### TASK PROMPT
In your copy, include every line of the listing below exactly but none of the pictures.

### THE DATA
--*--

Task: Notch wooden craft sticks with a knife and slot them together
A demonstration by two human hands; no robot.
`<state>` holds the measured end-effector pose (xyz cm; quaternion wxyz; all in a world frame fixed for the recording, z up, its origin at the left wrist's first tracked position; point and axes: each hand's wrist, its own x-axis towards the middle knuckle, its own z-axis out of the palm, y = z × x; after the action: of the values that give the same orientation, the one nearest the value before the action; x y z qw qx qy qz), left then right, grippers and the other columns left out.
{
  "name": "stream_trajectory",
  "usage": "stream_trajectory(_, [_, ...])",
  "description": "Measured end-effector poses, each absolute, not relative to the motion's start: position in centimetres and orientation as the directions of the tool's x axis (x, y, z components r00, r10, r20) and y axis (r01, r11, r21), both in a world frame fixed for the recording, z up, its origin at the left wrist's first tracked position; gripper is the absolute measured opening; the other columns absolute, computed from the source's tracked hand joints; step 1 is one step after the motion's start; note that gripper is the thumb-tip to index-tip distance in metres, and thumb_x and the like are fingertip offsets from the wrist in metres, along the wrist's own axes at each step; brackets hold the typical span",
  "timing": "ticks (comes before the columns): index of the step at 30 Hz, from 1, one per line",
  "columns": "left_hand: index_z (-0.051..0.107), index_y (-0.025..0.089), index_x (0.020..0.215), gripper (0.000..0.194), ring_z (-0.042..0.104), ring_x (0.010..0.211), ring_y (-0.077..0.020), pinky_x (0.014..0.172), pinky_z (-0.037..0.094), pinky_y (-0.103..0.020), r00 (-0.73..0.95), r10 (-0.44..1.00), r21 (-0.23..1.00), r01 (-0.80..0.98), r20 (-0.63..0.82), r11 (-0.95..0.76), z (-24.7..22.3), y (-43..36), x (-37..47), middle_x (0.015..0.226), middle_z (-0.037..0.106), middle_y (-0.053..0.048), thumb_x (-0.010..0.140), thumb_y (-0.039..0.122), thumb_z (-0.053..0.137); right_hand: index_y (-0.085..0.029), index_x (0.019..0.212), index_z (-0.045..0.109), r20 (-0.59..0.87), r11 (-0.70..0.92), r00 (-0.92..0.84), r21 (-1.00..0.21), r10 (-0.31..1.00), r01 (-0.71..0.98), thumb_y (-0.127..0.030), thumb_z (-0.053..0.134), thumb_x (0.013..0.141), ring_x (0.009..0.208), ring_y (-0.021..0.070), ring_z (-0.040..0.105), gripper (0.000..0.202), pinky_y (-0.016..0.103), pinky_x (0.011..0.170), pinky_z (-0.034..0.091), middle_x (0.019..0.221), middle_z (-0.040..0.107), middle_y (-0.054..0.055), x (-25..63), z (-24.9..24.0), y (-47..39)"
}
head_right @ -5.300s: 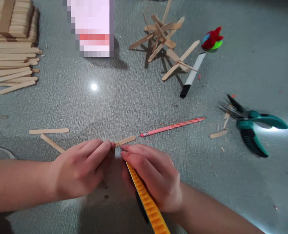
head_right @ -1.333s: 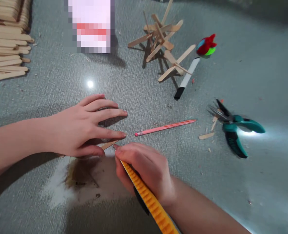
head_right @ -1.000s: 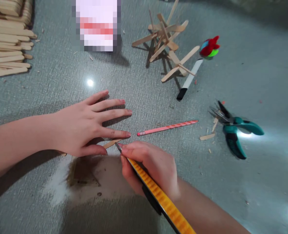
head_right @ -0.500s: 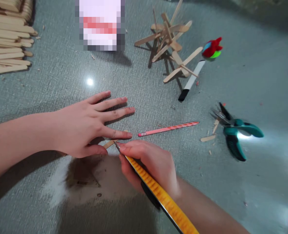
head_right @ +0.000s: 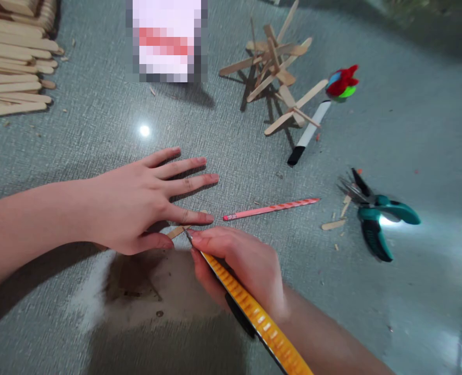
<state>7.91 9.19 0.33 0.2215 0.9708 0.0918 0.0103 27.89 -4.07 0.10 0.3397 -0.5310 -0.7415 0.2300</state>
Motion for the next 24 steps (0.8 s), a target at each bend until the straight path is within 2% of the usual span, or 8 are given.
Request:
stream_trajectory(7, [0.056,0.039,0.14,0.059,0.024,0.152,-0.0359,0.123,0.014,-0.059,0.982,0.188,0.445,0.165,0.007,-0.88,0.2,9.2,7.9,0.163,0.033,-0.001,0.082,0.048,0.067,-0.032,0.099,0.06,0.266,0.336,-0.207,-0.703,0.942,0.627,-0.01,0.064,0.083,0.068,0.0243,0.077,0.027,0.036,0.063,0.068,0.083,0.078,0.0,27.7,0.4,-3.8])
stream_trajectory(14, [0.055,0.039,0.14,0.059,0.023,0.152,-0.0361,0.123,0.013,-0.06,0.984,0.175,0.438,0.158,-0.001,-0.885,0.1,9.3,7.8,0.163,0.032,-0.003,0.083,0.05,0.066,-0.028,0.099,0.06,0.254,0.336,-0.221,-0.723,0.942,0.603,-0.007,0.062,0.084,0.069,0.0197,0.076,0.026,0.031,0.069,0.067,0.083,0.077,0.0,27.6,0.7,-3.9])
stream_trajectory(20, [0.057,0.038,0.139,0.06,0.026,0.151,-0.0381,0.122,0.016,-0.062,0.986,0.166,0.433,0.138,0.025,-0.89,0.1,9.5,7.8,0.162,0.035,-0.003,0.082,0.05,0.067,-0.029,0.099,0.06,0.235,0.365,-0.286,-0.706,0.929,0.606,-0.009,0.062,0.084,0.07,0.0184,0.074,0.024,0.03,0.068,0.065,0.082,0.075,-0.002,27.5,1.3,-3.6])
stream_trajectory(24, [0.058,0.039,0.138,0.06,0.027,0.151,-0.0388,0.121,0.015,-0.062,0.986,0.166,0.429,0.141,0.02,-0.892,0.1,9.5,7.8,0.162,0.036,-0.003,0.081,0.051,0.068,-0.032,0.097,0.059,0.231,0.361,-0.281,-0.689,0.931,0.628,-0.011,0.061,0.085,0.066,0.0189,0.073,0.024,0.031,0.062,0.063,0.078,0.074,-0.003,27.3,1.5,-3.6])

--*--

### ANSWER BELOW
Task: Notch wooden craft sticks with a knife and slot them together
A demonstration by two human hands; no robot.
`<state>` holds the measured end-effector pose (xyz cm; quaternion wxyz; all in a world frame fixed for the recording, z up, its origin at the left wrist's first tracked position; point and axes: each hand's wrist, its own x-axis towards the middle knuckle, its own z-axis out of the palm, y = z × x; after the action: of the values that give the same orientation, the one nearest the value before the action; x y z qw qx qy qz), left then right, grippers and the other columns left out.
{
  "name": "stream_trajectory",
  "usage": "stream_trajectory(_, [_, ...])",
  "description": "Measured end-effector poses, each absolute, not relative to the motion's start: position in centimetres and orientation as the directions of the tool's x axis (x, y, z components r00, r10, r20) and y axis (r01, r11, r21), both in a world frame fixed for the recording, z up, its origin at the left wrist's first tracked position; gripper is the absolute measured opening; the other columns absolute, computed from the source's tracked hand joints; step 1 is one step after the motion's start; note that gripper is the thumb-tip to index-tip distance in metres, and thumb_x and the like are fingertip offsets from the wrist in metres, along the wrist's own axes at each step; brackets hold the typical span",
  "timing": "ticks (comes before the columns): index of the step at 30 Hz, from 1, one per line",
  "columns": "left_hand: index_z (-0.051..0.107), index_y (-0.025..0.089), index_x (0.020..0.215), gripper (0.000..0.194), ring_z (-0.042..0.104), ring_x (0.010..0.211), ring_y (-0.077..0.020), pinky_x (0.014..0.172), pinky_z (-0.037..0.094), pinky_y (-0.103..0.020), r00 (-0.73..0.95), r10 (-0.44..1.00), r21 (-0.23..1.00), r01 (-0.80..0.98), r20 (-0.63..0.82), r11 (-0.95..0.76), z (-24.7..22.3), y (-43..36), x (-37..47), middle_x (0.015..0.226), middle_z (-0.037..0.106), middle_y (-0.053..0.048), thumb_x (-0.010..0.140), thumb_y (-0.039..0.122), thumb_z (-0.053..0.137); right_hand: index_y (-0.085..0.029), index_x (0.019..0.212), index_z (-0.045..0.109), r20 (-0.59..0.87), r11 (-0.70..0.92), r00 (-0.92..0.84), r21 (-1.00..0.21), r10 (-0.31..1.00), r01 (-0.71..0.98), thumb_y (-0.127..0.030), thumb_z (-0.053..0.134), thumb_x (0.013..0.141), ring_x (0.009..0.208), ring_y (-0.021..0.070), ring_z (-0.040..0.105), gripper (0.000..0.202), pinky_y (-0.016..0.103), pinky_x (0.011..0.170), pinky_z (-0.034..0.091), middle_x (0.019..0.221), middle_z (-0.040..0.107), middle_y (-0.054..0.055), x (-25..63), z (-24.9..24.0), y (-47..39)"
}
head_right @ -5.300s: 
head_right @ -1.333s: 
head_right @ -1.000s: 
head_right @ -0.500s: 
head_right @ +0.000s: 
<state>7.91 9.19 0.33 0.2215 0.9708 0.0918 0.0103 27.89 -4.07 0.10 0.3397 -0.5310 -0.7415 0.2300</state>
Motion for the next 24 steps (0.8 s), a target at each bend until the straight path is within 2% of the usual span, or 8 are given.
Request:
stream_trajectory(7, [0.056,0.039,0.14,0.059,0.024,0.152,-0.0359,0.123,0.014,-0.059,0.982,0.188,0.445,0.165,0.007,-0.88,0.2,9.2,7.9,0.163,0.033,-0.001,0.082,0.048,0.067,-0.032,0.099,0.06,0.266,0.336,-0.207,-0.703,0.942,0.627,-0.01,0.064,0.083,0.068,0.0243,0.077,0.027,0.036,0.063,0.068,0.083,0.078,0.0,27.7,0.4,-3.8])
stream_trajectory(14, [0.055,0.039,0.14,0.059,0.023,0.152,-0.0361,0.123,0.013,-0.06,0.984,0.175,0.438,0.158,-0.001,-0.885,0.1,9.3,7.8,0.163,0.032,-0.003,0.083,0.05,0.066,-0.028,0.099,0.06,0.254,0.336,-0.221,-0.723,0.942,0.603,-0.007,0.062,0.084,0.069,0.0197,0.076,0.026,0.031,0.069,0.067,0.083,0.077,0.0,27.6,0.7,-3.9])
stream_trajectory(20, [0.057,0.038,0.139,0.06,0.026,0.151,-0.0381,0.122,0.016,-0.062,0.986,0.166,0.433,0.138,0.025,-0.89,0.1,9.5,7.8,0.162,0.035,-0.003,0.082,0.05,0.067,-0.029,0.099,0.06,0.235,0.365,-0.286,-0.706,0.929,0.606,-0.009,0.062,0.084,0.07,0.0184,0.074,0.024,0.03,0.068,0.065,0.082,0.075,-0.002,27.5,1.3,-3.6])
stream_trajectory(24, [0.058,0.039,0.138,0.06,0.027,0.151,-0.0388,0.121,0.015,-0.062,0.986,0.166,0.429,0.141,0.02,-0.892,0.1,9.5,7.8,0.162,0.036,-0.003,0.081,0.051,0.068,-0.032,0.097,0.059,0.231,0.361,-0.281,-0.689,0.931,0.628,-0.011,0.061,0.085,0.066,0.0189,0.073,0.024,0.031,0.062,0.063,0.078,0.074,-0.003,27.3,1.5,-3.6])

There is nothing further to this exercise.